Réagissant à la décision d'aujourd'hui, la médiatrice explique que "La Cour - tout comme la médiatrice - a une fois de plus souligné que le droit d'accès aux documents exige des institutions concernées qu'elles établissent et conservent, dans la mesure du possible et d'une manière non arbitraire et prévisible, les documents relatifs à leurs activités".
Elle a ajouté que si les institutions n'enregistrent pas et ne conservent pas cette documentation, le droit d'accès aux documents est vidé de son sens. La médiatrice a également appelé la Commission à tirer les conclusions nécessaires de l'arrêt et à s'assurer que le droit d'accès du public aux documents est pleinement respecté.
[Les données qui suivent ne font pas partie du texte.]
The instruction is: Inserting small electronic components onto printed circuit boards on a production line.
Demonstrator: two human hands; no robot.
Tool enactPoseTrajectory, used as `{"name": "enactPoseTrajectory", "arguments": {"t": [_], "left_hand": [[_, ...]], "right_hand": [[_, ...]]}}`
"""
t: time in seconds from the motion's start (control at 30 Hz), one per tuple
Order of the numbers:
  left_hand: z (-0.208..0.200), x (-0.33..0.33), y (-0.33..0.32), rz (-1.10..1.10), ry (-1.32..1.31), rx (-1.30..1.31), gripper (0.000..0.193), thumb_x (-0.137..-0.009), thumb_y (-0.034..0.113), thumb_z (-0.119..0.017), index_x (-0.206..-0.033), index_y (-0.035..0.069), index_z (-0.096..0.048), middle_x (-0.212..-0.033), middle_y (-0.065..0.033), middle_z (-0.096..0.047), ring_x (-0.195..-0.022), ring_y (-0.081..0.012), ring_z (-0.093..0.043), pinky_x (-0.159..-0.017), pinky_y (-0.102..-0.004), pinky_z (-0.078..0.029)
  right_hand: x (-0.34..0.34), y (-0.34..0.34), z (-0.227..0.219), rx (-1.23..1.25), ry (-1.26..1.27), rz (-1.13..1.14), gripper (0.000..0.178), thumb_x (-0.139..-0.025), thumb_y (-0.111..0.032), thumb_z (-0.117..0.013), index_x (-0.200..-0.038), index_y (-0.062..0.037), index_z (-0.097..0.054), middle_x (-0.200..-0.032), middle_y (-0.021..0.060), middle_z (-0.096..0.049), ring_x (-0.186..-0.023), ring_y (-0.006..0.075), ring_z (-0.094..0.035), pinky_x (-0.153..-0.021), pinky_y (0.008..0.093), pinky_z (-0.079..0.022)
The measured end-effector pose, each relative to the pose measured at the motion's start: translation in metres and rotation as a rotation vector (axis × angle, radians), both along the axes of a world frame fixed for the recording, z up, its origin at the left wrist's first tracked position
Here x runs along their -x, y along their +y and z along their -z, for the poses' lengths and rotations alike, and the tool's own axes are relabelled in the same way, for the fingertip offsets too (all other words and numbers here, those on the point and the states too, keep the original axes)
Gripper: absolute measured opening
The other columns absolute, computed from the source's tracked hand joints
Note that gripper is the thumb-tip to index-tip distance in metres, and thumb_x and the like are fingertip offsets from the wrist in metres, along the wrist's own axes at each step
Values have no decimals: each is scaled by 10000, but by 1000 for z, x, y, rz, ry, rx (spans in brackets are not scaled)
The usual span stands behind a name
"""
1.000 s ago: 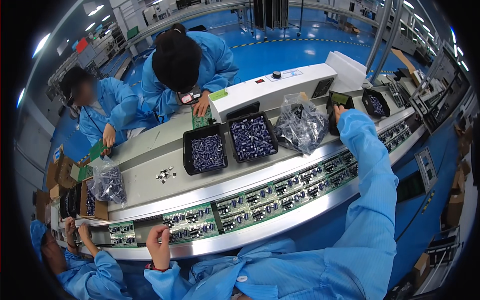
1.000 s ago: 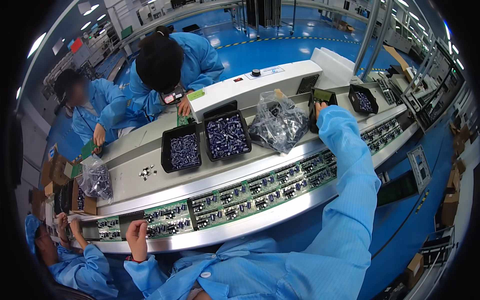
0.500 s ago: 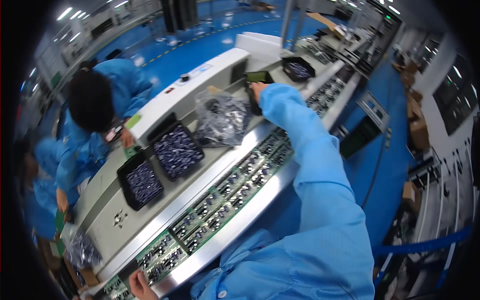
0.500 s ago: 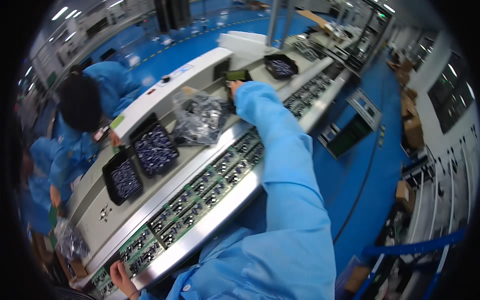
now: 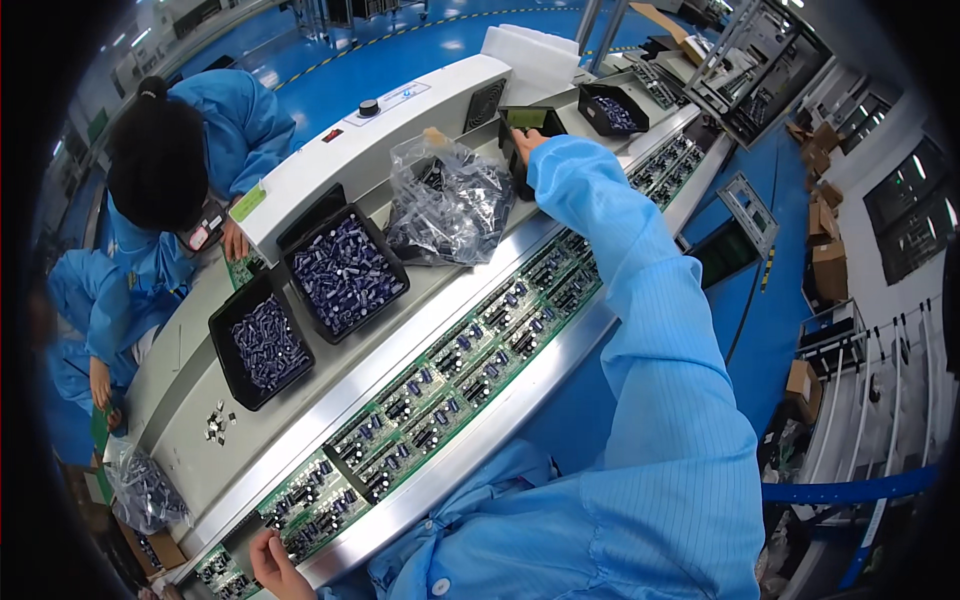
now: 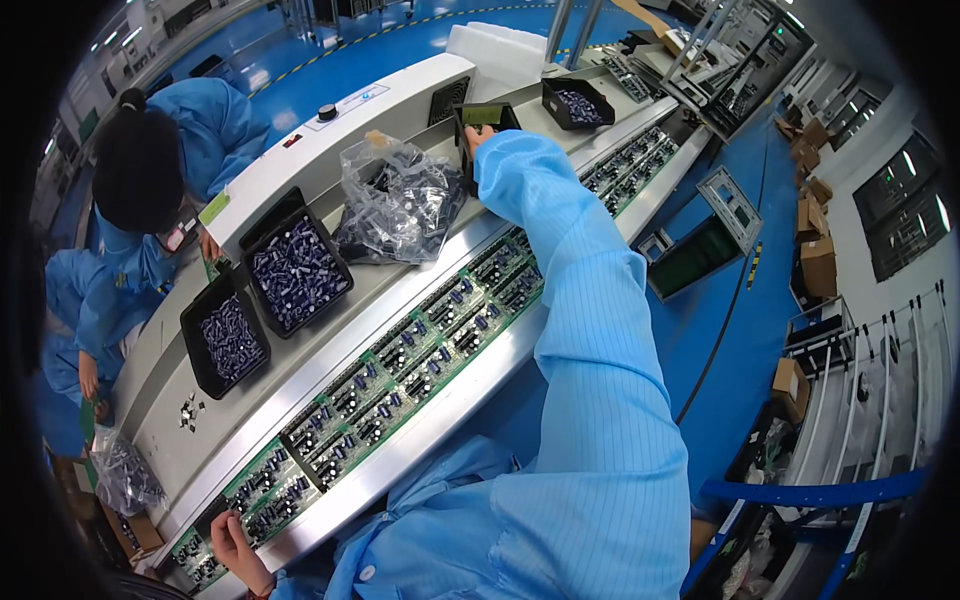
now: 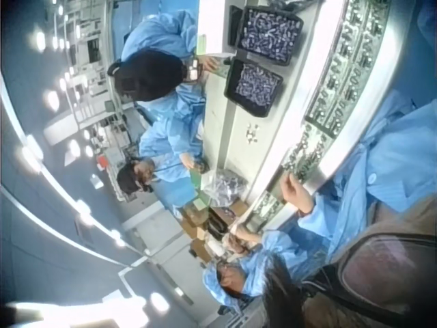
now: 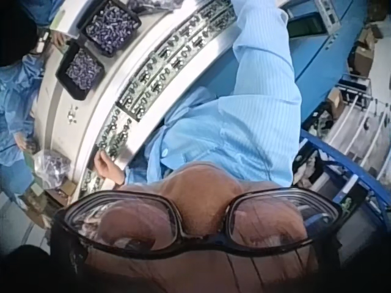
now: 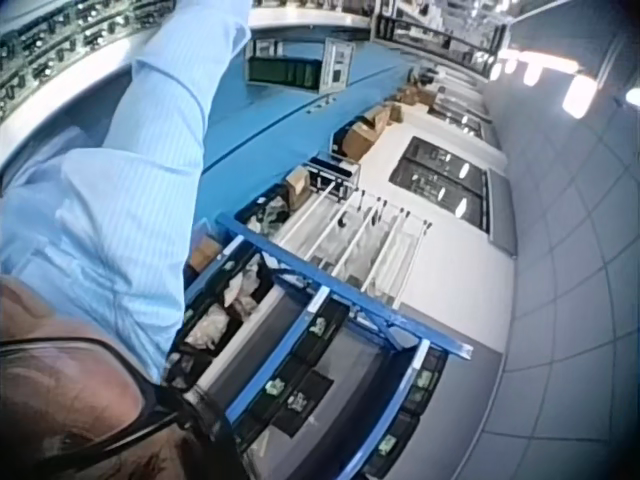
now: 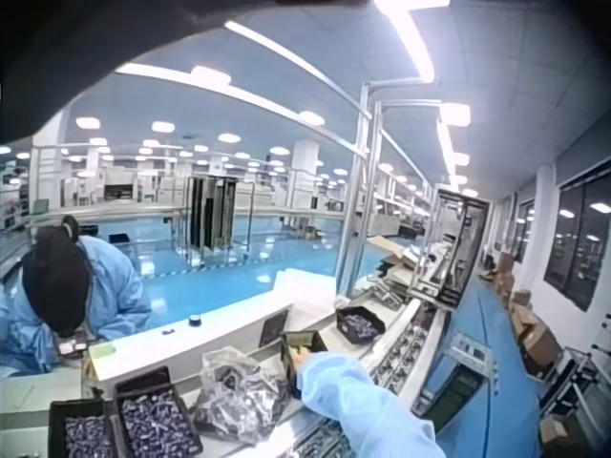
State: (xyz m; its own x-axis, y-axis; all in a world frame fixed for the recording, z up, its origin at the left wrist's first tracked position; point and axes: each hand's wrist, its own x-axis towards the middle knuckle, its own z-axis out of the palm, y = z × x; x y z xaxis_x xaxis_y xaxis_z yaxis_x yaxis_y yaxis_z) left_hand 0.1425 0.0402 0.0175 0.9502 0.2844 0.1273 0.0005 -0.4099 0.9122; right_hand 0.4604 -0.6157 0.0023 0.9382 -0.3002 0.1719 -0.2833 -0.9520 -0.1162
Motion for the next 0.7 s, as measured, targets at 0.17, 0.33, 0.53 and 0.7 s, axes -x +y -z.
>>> {"name": "enactPoseTrajectory", "arguments": {"t": [0.17,0.33,0.53,0.7], "left_hand": [[-2,6,2,-17,27,12,137,-865,90,-531,-944,-4,-591,-856,-87,-607,-748,-159,-542,-715,-243,-442],[2,5,6,-23,37,31,137,-865,89,-528,-946,-3,-591,-851,-83,-606,-746,-159,-541,-715,-246,-442],[27,0,31,-43,2,45,144,-846,81,-571,-944,-13,-618,-849,-111,-626,-733,-184,-561,-688,-258,-463],[9,-3,26,-41,96,-40,140,-889,97,-494,-960,6,-573,-870,-74,-591,-777,-148,-536,-746,-244,-433]], "right_hand": [[-13,-7,9,38,85,92,308,-868,-320,-397,-1160,-224,-403,-1056,190,-506,-844,430,-557,-732,519,-441],[-14,-8,10,73,89,96,290,-870,-346,-380,-1138,-236,-407,-1044,188,-509,-835,433,-557,-720,526,-441],[-10,-14,7,134,76,120,265,-875,-348,-371,-1093,-202,-413,-1009,194,-513,-828,437,-557,-705,530,-440],[-10,-8,3,188,133,115,258,-871,-329,-389,-1061,-156,-418,-990,194,-516,-830,441,-556,-712,537,-434]]}}
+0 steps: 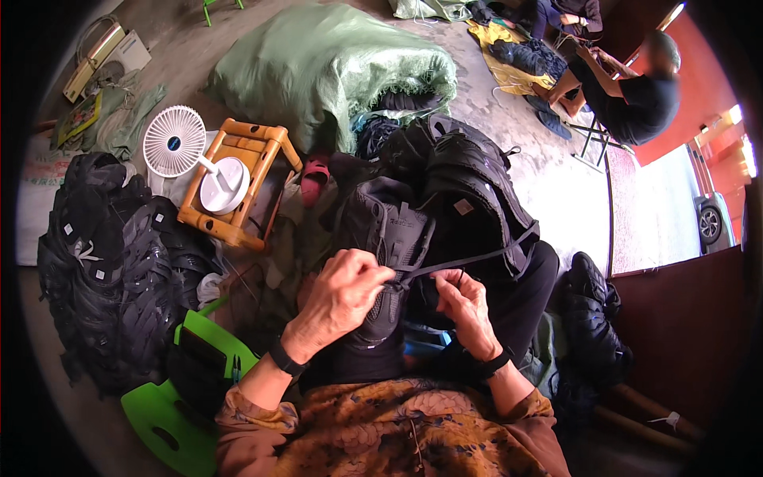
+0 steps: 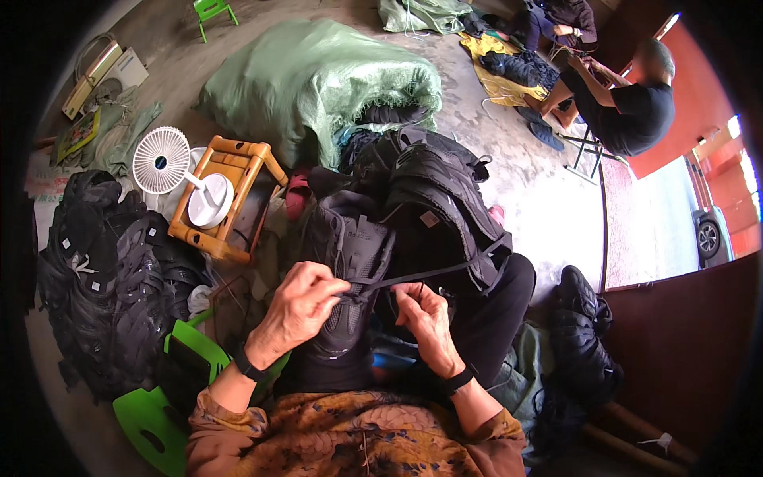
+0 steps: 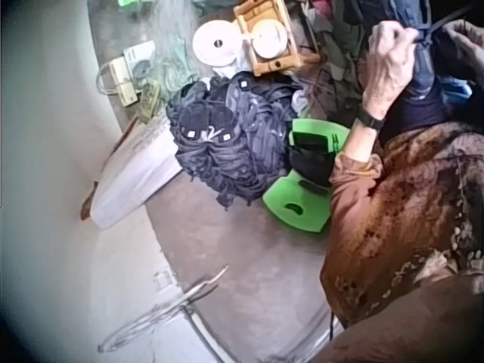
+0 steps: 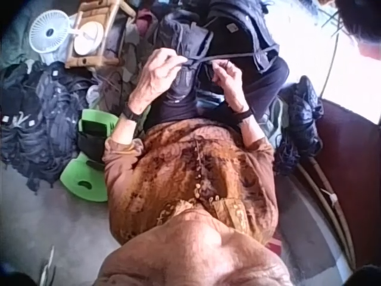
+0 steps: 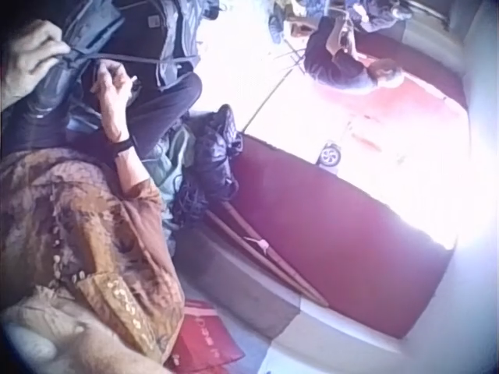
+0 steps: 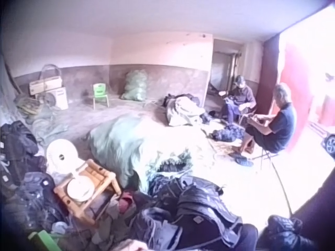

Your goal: Insert and thread laces through the eyelets of a black boot component during assembly.

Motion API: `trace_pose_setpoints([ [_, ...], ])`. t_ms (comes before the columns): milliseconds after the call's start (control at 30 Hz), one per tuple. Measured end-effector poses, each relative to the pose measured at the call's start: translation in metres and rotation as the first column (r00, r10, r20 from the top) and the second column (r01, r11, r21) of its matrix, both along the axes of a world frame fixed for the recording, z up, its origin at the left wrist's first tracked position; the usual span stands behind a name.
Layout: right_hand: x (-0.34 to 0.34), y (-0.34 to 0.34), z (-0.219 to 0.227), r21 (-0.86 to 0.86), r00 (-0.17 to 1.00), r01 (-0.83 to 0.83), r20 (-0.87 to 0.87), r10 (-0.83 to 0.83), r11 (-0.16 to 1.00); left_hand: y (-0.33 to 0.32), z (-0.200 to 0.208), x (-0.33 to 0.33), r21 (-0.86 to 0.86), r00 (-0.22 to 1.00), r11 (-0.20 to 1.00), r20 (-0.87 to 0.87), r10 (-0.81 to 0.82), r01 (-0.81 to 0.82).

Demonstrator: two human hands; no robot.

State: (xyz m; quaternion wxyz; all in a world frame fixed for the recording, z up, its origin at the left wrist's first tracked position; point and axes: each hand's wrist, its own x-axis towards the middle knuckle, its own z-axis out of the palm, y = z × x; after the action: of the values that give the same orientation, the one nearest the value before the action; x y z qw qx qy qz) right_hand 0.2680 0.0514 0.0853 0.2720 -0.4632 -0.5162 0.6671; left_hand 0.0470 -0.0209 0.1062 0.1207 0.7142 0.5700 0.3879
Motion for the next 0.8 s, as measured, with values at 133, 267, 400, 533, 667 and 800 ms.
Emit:
trace_pose_setpoints([
  [133, 0.003, -0.001, -0.011, -0.212, 0.989, 0.033, -0.136, -0.063, 0.977, 0.012, 0.006, 0.015, 0.005, 0.952, 0.993, -0.285, -0.11, 0.116],
  [267, -0.002, 0.003, -0.009, -0.323, 0.94, 0.02, -0.317, -0.128, 0.946, 0.02, 0.009, 0.016, 0.008, 0.885, 0.983, -0.437, -0.164, 0.186],
  [400, -0.004, 0.008, -0.022, -0.423, 0.835, -0.009, -0.502, -0.226, 0.906, 0.023, 0.003, 0.02, -0.026, 0.841, 0.982, -0.512, -0.173, 0.186],
  [533, -0.01, 0.017, -0.019, -0.359, 0.788, -0.067, -0.591, -0.172, 0.931, 0.026, 0.0, 0.033, -0.167, 0.902, 0.983, -0.408, -0.143, 0.08],
  [667, -0.021, 0.047, 0.015, -0.232, 0.845, 0.061, -0.506, -0.174, 0.971, 0.022, -0.019, 0.041, -0.041, 0.937, 0.999, -0.349, -0.015, 0.001],
  [800, -0.006, 0.068, 0.037, -0.17, 0.89, -0.08, -0.457, -0.007, 0.982, 0.02, -0.024, 0.042, 0.012, 0.966, 0.999, -0.257, 0.043, -0.041],
])
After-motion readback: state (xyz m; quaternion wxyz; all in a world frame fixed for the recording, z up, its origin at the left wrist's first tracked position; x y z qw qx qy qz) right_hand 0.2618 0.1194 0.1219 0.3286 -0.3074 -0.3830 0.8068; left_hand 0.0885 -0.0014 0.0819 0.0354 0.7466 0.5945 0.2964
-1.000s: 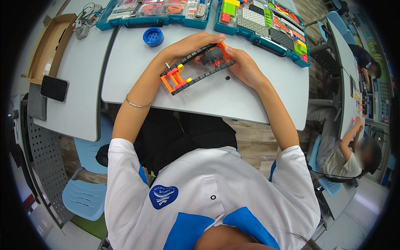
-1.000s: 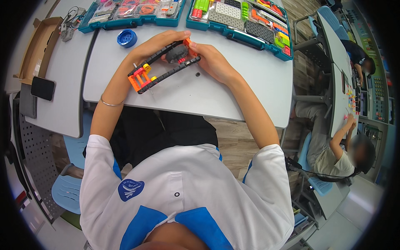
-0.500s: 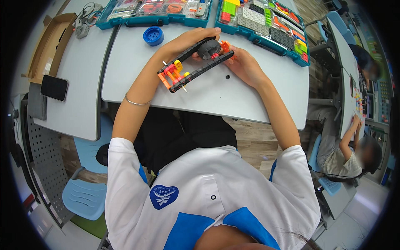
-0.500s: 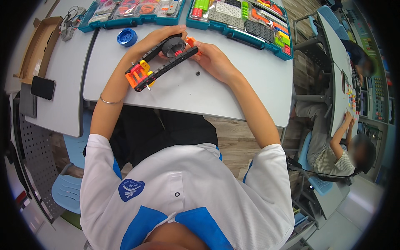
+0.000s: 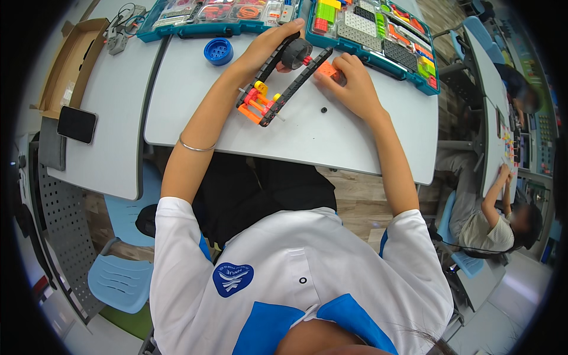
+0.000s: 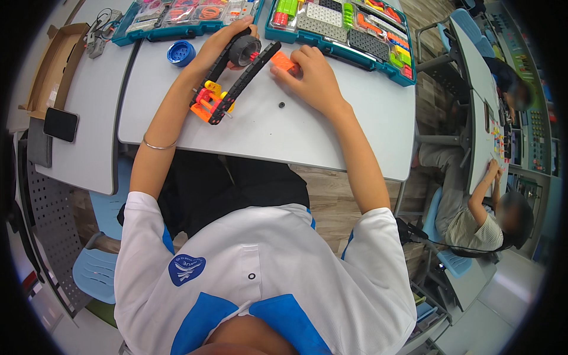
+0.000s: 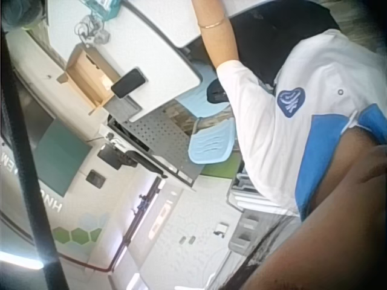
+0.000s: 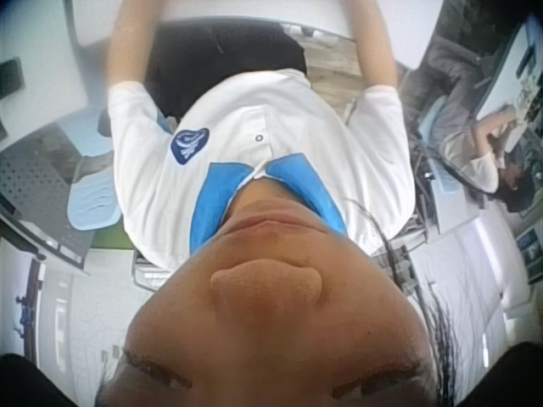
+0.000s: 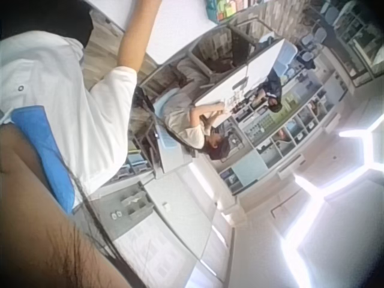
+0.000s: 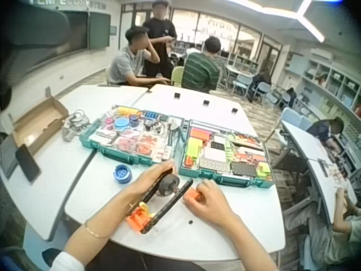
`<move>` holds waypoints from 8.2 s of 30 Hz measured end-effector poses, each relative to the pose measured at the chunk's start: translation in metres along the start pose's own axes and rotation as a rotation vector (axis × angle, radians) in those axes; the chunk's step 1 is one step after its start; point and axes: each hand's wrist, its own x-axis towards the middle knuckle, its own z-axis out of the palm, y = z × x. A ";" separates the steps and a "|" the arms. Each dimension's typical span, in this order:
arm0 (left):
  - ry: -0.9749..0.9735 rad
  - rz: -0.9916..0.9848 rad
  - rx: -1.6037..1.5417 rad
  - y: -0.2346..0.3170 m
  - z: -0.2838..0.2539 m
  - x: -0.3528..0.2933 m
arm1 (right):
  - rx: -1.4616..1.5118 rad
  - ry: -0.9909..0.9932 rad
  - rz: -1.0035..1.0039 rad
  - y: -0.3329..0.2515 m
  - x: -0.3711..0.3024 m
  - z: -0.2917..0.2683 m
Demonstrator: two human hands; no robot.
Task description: The person assembles a structure using colorful interlocking building blocks from a kit. They connect beams, plates, and connectors, then disassemble the structure into individual pieces and sort them on the table.
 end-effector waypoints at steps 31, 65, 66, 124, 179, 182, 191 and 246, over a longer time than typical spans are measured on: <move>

"Ce jugement nous rappelle que l'UE est gouvernée par l'Etat de droit et que ses dirigeants sont soumis au contrôle constant des médias libres et d'une Cour indépendante", a réagi Alberto Alemanno, fondateur de The Good Lobby.
Il a ajouté que la victoire du New York Times est "la victoire de tous, car cet arrêt devrait conduire à une plus grande responsabilisation des dirigeants de l'UE".
"Il y a encore beaucoup de flou, et il devrait y avoir de la transparence sur ce qui s'est passé ", a insisité à Euronews Shari Hinds, chargée de mission à Transparency International EU.
Elle a affirmé que la transparence et la responsabilité sont essentielles lorsqu'il s'agit de décisions de santé publique telles que ces contrats, qui affectent des millions de personnes.
"Nous pensons que la confiance du public devrait être restaurée, il y a des questions ouvertes et il est temps pour la Commission de montrer son engagement à mettre en place une responsabilité publique ", a-t-elle ajouté.
La Commission européenne a répondu qu'elle examinerait attentivement la décision du Tribunal avant de décider des prochaines étapes. La Commission dispose de deux mois pour faire appel. Elle a également annoncé son intention d'adopter une nouvelle décision offrant une explication plus détaillée en réponse à la demande initiale du New York Times.
"La transparence a toujours été d'une importance capitale pour la Commission et la présidente von der Leyen. Nous continuerons à nous conformer strictement au solide cadre juridique en place pour faire respecter nos obligations", a expliqué la Commission.